What lines in the data hold the string "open"? Show them.

(Beginning of Data to use)

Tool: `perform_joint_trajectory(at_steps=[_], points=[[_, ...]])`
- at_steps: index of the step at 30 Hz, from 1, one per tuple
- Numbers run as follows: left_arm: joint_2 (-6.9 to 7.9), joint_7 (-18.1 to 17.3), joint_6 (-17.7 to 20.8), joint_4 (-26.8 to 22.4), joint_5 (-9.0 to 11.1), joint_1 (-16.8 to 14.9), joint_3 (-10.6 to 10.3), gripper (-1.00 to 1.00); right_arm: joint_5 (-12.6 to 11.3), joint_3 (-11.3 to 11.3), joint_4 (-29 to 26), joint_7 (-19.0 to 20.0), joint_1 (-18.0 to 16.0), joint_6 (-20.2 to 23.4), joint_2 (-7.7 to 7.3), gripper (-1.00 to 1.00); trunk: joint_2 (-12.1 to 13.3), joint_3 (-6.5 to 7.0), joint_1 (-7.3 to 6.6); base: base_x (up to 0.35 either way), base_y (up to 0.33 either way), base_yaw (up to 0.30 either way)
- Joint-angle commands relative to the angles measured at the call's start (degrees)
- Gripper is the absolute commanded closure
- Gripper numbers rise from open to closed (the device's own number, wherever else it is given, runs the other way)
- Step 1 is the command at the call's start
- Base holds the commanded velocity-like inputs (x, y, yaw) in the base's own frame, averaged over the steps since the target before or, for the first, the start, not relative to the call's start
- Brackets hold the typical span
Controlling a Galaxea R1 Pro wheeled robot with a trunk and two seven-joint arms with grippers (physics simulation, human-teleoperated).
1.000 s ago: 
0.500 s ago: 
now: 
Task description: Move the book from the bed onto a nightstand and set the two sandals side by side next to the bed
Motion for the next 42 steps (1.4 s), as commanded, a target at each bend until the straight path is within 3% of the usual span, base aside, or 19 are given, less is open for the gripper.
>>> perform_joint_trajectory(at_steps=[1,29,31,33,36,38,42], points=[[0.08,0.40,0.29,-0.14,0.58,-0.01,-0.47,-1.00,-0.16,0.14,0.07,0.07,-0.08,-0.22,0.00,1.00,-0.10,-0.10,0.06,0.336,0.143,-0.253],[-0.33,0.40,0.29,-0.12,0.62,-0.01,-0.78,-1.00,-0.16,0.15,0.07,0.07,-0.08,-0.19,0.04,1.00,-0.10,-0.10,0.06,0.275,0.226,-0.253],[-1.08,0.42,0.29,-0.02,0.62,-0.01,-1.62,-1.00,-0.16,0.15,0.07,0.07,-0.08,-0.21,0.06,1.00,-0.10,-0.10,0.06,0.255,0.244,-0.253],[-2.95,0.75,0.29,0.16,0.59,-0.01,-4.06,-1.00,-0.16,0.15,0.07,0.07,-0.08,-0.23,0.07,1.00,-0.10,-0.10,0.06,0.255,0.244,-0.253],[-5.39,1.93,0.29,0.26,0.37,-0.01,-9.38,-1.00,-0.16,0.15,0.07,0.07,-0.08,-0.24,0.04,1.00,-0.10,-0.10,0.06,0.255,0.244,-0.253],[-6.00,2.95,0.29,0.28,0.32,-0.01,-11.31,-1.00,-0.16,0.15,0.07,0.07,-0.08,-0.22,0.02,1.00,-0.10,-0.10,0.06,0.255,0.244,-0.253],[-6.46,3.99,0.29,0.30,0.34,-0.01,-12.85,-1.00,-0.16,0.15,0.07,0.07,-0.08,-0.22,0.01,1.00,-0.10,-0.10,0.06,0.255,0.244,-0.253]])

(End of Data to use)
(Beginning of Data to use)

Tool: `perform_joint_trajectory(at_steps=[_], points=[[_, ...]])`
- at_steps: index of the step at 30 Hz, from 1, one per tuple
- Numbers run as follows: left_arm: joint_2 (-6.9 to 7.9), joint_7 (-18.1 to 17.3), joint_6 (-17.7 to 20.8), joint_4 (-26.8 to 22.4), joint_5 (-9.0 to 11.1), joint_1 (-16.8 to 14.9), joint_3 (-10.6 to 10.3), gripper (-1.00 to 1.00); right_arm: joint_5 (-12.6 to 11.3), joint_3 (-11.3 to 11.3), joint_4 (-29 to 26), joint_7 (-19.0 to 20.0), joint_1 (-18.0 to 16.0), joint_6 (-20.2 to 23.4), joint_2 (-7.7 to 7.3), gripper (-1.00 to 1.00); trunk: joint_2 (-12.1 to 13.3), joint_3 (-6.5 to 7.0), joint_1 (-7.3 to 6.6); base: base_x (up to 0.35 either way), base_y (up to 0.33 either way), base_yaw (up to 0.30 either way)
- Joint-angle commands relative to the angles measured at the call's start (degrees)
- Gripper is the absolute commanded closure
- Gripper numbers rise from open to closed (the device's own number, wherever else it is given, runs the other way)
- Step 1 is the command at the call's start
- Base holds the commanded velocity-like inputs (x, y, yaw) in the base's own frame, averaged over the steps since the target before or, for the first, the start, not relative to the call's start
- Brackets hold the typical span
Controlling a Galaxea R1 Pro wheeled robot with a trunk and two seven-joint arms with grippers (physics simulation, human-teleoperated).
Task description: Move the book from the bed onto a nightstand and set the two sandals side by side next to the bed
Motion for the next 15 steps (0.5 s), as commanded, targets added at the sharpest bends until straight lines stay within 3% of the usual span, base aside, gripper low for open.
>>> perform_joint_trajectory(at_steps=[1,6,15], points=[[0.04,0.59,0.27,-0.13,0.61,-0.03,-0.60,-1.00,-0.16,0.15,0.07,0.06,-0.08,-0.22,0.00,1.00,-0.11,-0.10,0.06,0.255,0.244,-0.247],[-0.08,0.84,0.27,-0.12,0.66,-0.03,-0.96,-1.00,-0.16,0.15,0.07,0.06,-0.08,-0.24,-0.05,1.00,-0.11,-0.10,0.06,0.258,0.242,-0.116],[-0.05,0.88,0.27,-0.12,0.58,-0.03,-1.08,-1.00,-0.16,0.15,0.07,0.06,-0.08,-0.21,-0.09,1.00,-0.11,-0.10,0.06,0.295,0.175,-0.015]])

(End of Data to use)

▸ **Task answer**:
- Gripper numbers rise from open to closed (the device's own number, wherever else it is given, runs the other way)
Motion for the next 42 steps (1.4 s), as commanded, a target at each bend until the straight path is within 3% of the usual span, base aside, or 19 are given, less is open for the gripper.
- Gripper numbers rise from open to closed (the device's own number, wherever else it is given, runs the other way)
Motion for the next 15 steps (0.5 s), as commanded, targets added at the sharpest bends until straight lines stay within 3% of the usual span, base aside, gripper low for open.

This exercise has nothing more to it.